Return the count of lines in the following records that include "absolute", and nothing more.

Start of Block

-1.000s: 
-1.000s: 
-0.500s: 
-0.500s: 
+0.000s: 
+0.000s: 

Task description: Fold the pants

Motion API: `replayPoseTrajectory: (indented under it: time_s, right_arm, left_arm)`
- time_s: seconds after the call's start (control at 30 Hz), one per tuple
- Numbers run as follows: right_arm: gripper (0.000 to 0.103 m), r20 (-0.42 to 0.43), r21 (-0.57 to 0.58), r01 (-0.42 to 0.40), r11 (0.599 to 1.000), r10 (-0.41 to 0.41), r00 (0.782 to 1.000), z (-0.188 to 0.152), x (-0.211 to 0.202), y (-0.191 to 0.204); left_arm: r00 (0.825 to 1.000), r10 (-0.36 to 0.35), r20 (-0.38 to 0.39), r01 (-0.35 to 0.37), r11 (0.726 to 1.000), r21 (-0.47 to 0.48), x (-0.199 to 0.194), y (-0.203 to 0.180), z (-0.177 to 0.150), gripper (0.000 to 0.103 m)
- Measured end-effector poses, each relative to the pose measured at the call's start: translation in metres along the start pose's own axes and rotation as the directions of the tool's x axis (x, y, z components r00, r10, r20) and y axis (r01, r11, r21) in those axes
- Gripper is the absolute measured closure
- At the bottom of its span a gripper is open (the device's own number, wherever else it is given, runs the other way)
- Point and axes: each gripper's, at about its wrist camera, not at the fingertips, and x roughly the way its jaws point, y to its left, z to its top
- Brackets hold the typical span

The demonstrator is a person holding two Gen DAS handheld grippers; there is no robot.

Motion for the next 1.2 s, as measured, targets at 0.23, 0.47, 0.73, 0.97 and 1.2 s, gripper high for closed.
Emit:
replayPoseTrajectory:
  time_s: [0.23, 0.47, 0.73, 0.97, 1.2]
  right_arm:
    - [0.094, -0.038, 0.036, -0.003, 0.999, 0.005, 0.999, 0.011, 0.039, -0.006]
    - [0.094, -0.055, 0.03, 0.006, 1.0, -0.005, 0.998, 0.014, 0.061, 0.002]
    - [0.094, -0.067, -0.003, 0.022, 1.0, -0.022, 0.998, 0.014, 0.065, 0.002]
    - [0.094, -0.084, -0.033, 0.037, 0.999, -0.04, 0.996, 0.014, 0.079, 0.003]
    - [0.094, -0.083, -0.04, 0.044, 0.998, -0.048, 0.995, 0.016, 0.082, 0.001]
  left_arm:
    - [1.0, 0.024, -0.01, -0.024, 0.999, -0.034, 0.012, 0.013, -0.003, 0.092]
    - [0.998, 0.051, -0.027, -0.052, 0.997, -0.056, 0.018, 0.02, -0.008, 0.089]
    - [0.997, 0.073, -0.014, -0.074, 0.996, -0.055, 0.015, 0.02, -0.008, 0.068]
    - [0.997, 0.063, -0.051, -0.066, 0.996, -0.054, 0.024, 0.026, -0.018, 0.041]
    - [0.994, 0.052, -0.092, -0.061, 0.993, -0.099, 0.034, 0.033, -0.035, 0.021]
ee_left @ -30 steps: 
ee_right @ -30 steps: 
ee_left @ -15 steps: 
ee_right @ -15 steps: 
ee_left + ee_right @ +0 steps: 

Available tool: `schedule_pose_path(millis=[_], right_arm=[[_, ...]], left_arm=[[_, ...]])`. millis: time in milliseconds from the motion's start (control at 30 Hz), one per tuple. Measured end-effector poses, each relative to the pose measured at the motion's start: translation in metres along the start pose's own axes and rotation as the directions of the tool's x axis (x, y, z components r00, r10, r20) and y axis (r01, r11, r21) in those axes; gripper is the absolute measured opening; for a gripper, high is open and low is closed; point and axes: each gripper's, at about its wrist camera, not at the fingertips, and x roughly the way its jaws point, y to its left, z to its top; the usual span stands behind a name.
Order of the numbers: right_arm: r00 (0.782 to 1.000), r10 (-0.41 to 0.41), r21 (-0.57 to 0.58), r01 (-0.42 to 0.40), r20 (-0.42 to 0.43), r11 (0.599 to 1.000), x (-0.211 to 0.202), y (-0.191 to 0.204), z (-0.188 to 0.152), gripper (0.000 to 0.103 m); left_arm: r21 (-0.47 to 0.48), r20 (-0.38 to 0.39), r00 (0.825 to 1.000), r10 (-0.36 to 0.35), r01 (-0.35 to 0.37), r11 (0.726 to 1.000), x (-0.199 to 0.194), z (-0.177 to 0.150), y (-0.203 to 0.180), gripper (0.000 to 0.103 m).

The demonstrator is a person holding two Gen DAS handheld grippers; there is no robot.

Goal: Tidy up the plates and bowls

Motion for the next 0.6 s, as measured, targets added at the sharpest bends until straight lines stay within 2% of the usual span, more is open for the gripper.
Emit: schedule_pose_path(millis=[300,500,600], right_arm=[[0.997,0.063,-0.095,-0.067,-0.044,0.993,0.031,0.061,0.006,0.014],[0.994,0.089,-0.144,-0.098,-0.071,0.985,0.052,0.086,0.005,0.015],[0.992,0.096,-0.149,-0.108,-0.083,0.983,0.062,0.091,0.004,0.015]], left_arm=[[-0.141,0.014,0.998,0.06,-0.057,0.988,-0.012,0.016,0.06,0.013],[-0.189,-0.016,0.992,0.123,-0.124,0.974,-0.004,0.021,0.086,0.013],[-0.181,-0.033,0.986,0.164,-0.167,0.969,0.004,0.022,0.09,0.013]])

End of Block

**WRITTEN ANSWER**
2